Take the line containing "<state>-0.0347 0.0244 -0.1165" as the first and the last line of the records below as the end, and please set down only what lies between them exactly, both ends included.

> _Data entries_
☆ ☆ ☆

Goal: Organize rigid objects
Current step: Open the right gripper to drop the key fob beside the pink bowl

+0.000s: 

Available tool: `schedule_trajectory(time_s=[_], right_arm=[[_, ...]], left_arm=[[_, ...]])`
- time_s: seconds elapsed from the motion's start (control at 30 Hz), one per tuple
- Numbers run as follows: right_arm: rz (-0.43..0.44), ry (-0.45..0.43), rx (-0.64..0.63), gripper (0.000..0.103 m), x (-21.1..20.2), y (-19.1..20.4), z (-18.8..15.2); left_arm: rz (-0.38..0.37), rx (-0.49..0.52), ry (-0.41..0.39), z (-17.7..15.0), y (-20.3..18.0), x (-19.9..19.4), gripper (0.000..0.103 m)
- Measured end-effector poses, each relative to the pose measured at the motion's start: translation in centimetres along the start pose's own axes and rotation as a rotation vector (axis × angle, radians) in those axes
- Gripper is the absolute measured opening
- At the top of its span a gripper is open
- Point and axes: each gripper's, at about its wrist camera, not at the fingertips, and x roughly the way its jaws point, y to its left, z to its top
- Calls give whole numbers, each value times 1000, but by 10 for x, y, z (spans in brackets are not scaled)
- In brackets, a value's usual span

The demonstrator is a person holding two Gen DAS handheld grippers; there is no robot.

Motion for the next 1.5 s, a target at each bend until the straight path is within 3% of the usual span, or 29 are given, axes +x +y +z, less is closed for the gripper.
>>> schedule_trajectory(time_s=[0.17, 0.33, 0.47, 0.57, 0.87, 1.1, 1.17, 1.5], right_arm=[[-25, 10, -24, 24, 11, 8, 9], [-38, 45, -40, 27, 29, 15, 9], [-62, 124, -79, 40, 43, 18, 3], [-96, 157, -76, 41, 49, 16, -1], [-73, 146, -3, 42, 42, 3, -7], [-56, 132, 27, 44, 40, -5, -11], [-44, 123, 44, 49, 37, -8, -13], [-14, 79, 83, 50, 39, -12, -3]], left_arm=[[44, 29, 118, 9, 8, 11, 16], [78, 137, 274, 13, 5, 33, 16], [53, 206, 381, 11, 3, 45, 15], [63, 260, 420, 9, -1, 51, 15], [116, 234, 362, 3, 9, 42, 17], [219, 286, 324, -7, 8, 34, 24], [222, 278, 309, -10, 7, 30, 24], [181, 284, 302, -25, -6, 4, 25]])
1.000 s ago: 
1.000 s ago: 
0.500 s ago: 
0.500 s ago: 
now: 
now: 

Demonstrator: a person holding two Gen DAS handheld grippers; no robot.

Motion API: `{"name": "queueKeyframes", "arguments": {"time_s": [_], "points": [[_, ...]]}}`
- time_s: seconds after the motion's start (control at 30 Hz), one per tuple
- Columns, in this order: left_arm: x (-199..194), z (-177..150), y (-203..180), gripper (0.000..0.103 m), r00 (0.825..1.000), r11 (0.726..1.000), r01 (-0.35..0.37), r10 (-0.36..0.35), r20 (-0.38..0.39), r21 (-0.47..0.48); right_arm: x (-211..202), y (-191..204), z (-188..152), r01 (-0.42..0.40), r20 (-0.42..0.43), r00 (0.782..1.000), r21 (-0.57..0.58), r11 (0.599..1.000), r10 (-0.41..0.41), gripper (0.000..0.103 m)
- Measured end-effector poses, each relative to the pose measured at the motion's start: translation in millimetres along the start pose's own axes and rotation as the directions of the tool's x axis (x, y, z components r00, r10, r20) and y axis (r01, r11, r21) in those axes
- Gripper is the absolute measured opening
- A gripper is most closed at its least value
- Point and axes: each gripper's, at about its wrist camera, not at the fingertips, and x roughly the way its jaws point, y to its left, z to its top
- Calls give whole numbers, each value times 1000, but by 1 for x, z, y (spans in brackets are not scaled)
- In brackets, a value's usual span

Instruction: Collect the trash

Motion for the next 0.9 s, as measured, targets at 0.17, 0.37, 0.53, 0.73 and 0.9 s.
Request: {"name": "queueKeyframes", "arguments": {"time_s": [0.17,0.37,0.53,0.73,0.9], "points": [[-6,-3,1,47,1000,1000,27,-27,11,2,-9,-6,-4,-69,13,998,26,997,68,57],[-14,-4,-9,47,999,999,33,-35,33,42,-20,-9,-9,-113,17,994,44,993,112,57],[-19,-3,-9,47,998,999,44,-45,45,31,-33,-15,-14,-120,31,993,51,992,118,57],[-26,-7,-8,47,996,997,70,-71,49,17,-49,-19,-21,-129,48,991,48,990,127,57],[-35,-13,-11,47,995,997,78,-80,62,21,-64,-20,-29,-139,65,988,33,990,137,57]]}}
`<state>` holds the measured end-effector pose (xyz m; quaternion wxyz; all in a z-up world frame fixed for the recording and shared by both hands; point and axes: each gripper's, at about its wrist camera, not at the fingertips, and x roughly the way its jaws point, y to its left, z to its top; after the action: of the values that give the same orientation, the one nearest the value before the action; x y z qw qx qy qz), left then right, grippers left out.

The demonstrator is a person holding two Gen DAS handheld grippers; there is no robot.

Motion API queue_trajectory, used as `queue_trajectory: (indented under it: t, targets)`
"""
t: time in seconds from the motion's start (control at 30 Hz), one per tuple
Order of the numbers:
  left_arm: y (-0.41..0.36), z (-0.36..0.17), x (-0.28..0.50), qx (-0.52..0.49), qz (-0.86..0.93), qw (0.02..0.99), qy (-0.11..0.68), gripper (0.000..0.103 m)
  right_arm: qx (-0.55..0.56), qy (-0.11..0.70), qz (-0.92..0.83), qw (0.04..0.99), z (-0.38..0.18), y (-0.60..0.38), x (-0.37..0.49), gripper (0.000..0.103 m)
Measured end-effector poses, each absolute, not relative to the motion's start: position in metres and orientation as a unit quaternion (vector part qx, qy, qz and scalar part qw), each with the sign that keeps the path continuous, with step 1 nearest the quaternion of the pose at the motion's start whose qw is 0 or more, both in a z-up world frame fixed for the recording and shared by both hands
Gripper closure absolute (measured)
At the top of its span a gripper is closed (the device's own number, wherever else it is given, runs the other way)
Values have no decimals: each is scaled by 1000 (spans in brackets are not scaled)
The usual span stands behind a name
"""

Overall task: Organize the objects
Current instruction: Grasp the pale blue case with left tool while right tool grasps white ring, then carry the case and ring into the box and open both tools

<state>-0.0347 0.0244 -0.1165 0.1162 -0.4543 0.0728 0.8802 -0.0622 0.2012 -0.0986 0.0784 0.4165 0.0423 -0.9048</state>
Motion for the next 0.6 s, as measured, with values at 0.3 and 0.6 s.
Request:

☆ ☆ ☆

> _Answer section_
<state>-0.0347 0.0244 -0.1165 0.1162 -0.4543 0.0728 0.8802 -0.0622 0.2012 -0.0986 0.0784 0.4165 0.0423 -0.9048</state>
Motion for the next 0.6 s, as measured, with values at 0.3 and 0.6 s.
Request:

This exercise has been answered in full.